■ **YOUR ASSIGNMENT**
Please give the whole listing again exactly, without any of its pictures.
---------- DATASET EXCERPT ----------
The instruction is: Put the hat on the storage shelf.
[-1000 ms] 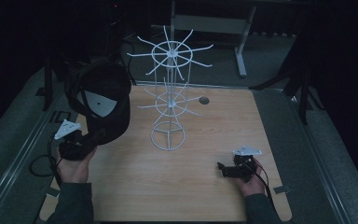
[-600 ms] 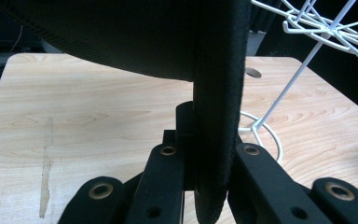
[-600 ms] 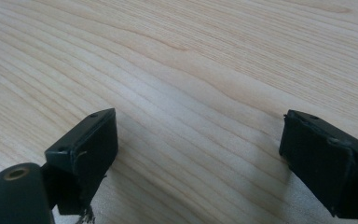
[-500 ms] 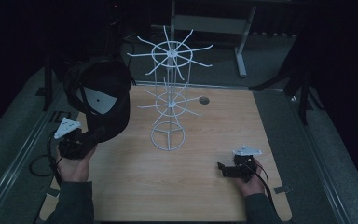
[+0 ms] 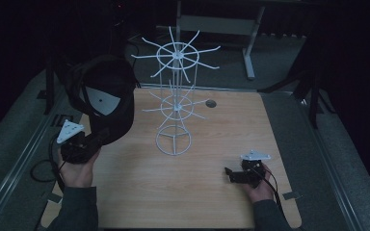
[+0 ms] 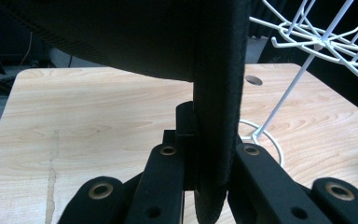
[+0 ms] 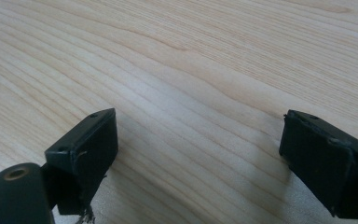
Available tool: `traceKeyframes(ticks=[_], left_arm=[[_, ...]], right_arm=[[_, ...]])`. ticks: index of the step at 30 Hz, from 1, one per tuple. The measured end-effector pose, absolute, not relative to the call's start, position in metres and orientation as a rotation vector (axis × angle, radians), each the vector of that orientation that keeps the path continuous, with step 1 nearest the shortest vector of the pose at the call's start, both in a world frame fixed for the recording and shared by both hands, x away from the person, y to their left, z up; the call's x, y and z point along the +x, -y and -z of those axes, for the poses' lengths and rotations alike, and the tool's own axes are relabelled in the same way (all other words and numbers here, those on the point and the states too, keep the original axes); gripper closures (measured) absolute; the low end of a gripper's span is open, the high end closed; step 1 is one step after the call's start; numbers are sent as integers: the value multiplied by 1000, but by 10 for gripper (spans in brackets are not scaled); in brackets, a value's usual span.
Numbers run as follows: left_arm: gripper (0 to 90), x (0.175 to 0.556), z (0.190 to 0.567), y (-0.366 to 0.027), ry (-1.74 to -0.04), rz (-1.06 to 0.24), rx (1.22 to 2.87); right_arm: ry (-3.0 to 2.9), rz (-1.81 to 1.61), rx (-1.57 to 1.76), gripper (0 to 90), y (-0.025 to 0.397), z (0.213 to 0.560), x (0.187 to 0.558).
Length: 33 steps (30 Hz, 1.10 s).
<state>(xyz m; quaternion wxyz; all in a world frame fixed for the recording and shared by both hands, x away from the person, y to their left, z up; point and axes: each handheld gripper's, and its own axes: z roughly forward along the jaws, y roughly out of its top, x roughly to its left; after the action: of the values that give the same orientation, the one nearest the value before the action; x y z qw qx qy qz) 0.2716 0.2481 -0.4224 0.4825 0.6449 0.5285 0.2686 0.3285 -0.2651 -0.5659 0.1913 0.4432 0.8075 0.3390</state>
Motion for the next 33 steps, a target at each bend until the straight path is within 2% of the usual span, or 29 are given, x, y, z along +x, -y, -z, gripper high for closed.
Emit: traceKeyframes(ticks=[33], left_arm=[[866, 264, 407, -234, -1242, -754, 1587]], right_arm=[[-2267, -953, 1246, 113, 265, 566, 329]])
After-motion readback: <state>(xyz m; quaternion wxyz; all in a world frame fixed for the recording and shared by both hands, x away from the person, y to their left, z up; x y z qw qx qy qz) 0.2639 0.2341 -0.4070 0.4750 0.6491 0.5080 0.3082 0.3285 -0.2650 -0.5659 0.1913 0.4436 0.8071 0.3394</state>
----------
■ **TASK ANSWER**
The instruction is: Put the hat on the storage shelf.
[-1000 ms] 
[-600 ms] 
[-600 ms] 
[-500 ms] 
[+0 ms] 
[+0 ms] 
[+0 ms] 
Available tool: `traceKeyframes(ticks=[_], left_arm=[[_, ...]], right_arm=[[_, ...]])`. ticks: index of the step at 30 Hz, from 1, one per tuple. The measured end-effector pose, absolute, not relative to the call's start, position in metres and orientation as a rotation vector (axis × angle, radians), each the vector of that orientation that keeps the path continuous, with step 1 nearest the shortest vector of the pose at the call's start, both in a world frame fixed for the recording and shared by both hands, x away from the person, y to their left, z up; the call's x, y and z point along the +x, -y and -z of those axes, for the poses' lengths and rotations alike, and the tool's own axes are relabelled in the same way (all other words and numbers here, those on the point and the states too, keep the original axes); gripper closures (measured) absolute; the low end of a gripper's span is open, the high end closed; step 1 is one step after the call's start; numbers are sent as integers: the value multiplied by 1000, but by 10 for gripper (spans in brackets are not scaled); in brackets, a value's usual span.
Numbers run as follows: left_arm: gripper (0 to 90), x (0.175 to 0.556), z (0.190 to 0.567), y (-0.366 to 0.027), ry (-1.74 to -0.04), rz (-1.06 to 0.24), rx (1.22 to 2.87); right_arm: ry (-3.0 to 2.9), rz (-1.81 to 1.61), rx (-1.57 to 1.76), gripper (0 to 90), y (-0.025 to 0.397), z (0.213 to 0.560), x (0.187 to 0.558).
Length: 33 steps (30 Hz, 1.10 s).
<state>(xyz m; quaternion wxyz; all in a world frame fixed for the recording and shared by both hands, x away from the person, y to their left, z up; point and axes: each handheld gripper's, and its own axes: z roughly forward along the jaws, y roughly out of its top, x roughly to its left; after the action: of the values that give the same orientation, the one nearest the value before the action; x y z qw qx qy qz) 0.2716 0.2481 -0.4224 0.4825 0.6449 0.5285 0.2686 0.3285 -0.2651 -0.5659 0.1913 0.4432 0.8075 0.3390</state>
Motion for the next 33 steps, a target at each bend until the straight path is within 2% of the usual span, or 29 are given, x, y, z along +x, -y, -z, gripper high for closed.
Emit: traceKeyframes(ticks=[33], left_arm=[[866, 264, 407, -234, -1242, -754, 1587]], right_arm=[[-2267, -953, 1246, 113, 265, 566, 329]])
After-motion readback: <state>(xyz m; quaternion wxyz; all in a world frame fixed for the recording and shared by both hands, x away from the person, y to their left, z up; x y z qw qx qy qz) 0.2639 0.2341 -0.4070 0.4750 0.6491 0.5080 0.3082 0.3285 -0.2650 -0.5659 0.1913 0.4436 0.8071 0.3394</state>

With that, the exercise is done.